−エターニア−
−こんな事になるのなら一緒に逝けばよかった。
−エターニア−
「ねぇ、また会えるよね?」
幼いながらも彼女は真剣な眼差しでまるで何か求めるかのように言ってきた。
「会えるよ。」
僕はこう答えた。
そうすると彼女は
「じゃ、約束!」
そう言って、『ゆびきりげんまん』をしようと言った。
「ゆびきりげんまん…」
これが俺の初めてと言える宝物だったのかもしれない。
−その行き先は
「母上お願いです。織田へ行かせて下さい。」
私は必死に母お願いをする。
私はどうしても父に会いたかった。生きている内に。
でも…
「ダメって何回言わせるの!もうあの人とは縁なんてないの!」
私は今までこんなに母に怒られた事なんてなかった。
私の中の何かにスイッチが入ったかのように、母を突き飛ばして城外へ走った。
−どこまで来たのか分からない。
ここはどこだろう。
どこまで私は走ってきたのだろう。
きっと別の国にきたのだろう。
なんだか足がイタイ。
よく見ると裸足で来たみたいだった。
足にはかすり傷でいっぱいだった。
でも、今はそんなことどうでもよかった。
「 」何をいったのだろう。
小さな声でなにか言ったのだろうか。
−父に会いたい。
父…に…?
私は父に会いたいだけだから城を飛び出したの?
何か大事な事を…大事な事を忘れている。
『そこで何をしている。』
今、後ろで誰かの声がした。
知らない人の…声?
ちがう。知っている人の声だ。
だいぶ違っているけど面影が残っている。
「佐…吉…?」
聞こえそうにもない小さな声で言った。
顔が思い出せない。
そう考えていたら陣羽織を着た青年は驚いた顔で
「どうして…俺の幼名を…」
幼名?
まさか…本当に『アイツ』なの?
青年は何を思ったのだろう。
「まさかお前…鈴…なのか…?」
私の名前を言ったの?
私はもう一度…今度は相手に聞こえるように
「佐吉…なの?」
なんだろう。
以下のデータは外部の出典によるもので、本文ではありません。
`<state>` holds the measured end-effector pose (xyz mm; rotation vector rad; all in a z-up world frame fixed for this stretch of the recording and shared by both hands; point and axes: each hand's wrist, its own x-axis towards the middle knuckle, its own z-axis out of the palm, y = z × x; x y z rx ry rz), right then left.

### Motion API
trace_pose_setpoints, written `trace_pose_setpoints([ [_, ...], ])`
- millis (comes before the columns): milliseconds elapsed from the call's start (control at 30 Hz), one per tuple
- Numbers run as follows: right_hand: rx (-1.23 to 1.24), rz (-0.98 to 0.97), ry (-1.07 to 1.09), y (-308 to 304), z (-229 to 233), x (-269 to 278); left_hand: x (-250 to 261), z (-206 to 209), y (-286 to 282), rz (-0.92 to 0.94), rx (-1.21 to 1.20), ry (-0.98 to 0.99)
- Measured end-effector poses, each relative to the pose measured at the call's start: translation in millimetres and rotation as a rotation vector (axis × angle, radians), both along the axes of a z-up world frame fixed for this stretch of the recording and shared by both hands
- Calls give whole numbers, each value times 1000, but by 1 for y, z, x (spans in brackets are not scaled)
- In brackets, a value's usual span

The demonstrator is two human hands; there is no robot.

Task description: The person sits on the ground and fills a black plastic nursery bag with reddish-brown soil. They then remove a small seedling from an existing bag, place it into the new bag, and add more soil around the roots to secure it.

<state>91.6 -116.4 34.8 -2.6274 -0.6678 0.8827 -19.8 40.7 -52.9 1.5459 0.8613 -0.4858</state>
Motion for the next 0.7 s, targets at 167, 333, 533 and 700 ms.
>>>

このキモチ。
さっき…いや物心ついた頃にはあったモヤモヤがはれた気がする。
−まさか…
透明な粒が地面を濡らす。
「佐吉なの?」
「鈴…なのか?」
もう一度確かめ合うかのように言う。
透明な大粒が地面いっぱいに濡らす。
佐吉がいた。
まさかいたなんて。
幼なじみが生きていた。
まさか本当に会えるなんて思ってなんかいなかった。